When saving funds, many concerns can arise. For instance, do you put these funds in a savings or investment account? What’s right for you, and how can you decide?
Should you invest or save?
When considering whether to invest or save your funds, there are key factors to consider. Factors such as accessibility, profitability, risk, and goals are some of the primary concerns. Whether you should choose to invest or put your funds in a savings account will depend on what factors are most significant to you.
Accessibility to funds
Withdrawing funds can take longer with an investment account. Here’s how you can withdraw from Neo Invest.

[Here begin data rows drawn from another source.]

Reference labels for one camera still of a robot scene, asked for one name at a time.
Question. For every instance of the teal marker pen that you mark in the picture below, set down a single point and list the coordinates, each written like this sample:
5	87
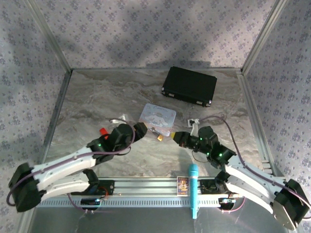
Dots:
193	189

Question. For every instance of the aluminium table side rail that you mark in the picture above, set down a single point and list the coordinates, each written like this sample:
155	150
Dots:
58	109
252	116

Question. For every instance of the small green circuit board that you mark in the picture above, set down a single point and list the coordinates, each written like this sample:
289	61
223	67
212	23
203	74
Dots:
227	201

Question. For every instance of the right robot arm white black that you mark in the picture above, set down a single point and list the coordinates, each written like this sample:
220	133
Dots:
252	179

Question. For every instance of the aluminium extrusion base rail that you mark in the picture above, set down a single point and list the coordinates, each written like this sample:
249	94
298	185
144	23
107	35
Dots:
145	187

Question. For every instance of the small printed card box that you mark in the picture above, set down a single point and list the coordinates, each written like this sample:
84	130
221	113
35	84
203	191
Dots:
182	186

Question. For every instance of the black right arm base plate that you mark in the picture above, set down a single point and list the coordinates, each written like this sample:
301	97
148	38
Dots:
207	187

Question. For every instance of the small red object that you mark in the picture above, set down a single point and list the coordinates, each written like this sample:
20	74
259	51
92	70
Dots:
104	131

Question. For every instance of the aluminium frame corner post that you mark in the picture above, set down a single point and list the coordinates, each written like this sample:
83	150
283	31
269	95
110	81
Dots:
48	34
264	34

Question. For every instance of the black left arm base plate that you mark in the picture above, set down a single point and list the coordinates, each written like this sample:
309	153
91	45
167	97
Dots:
108	187

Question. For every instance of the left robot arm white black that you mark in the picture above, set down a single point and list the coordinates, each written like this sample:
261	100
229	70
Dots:
63	165

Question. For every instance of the black hard case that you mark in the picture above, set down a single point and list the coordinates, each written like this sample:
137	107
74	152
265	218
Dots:
189	85

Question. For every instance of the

Your High-Interest Savings account or Everyday Spending account allows you to send or receive an EFT if you need to access your funds. Here’s more about the High-Interest Savings account.
Withdrawals from your Money account typically take 1-5 business days, whereas withdrawals from your Neo Invest™️ account can take up to 8 business days.
The High-Interest Savings account offers interest based on a specific rate. It is low-risk and even if the rate falls, you will still receive some interest. Investments can be riskier with its highs and lows. Knowing when to withdraw can be key to gaining from your investments. Your investments are not based on a specific interest rate so it is possible to gain more than what is offered with the High-Interest Savings account.
You will be asked for your risk tolerance when opening a Neo Invest account. Your funds in your Neo Invest are subject to market fluctuations. You do get to choose your level of risk, but with a savings account you don’t need to be as concerned with risks.
Long term or short-term
If you need to save for a short-term goal, it is typically advised that you save your funds rather than invest them. This ties into the accessibility of funds but also the return.
Short-term investments can be riskier than long-term ones, and with a savings account you can avoid these risks.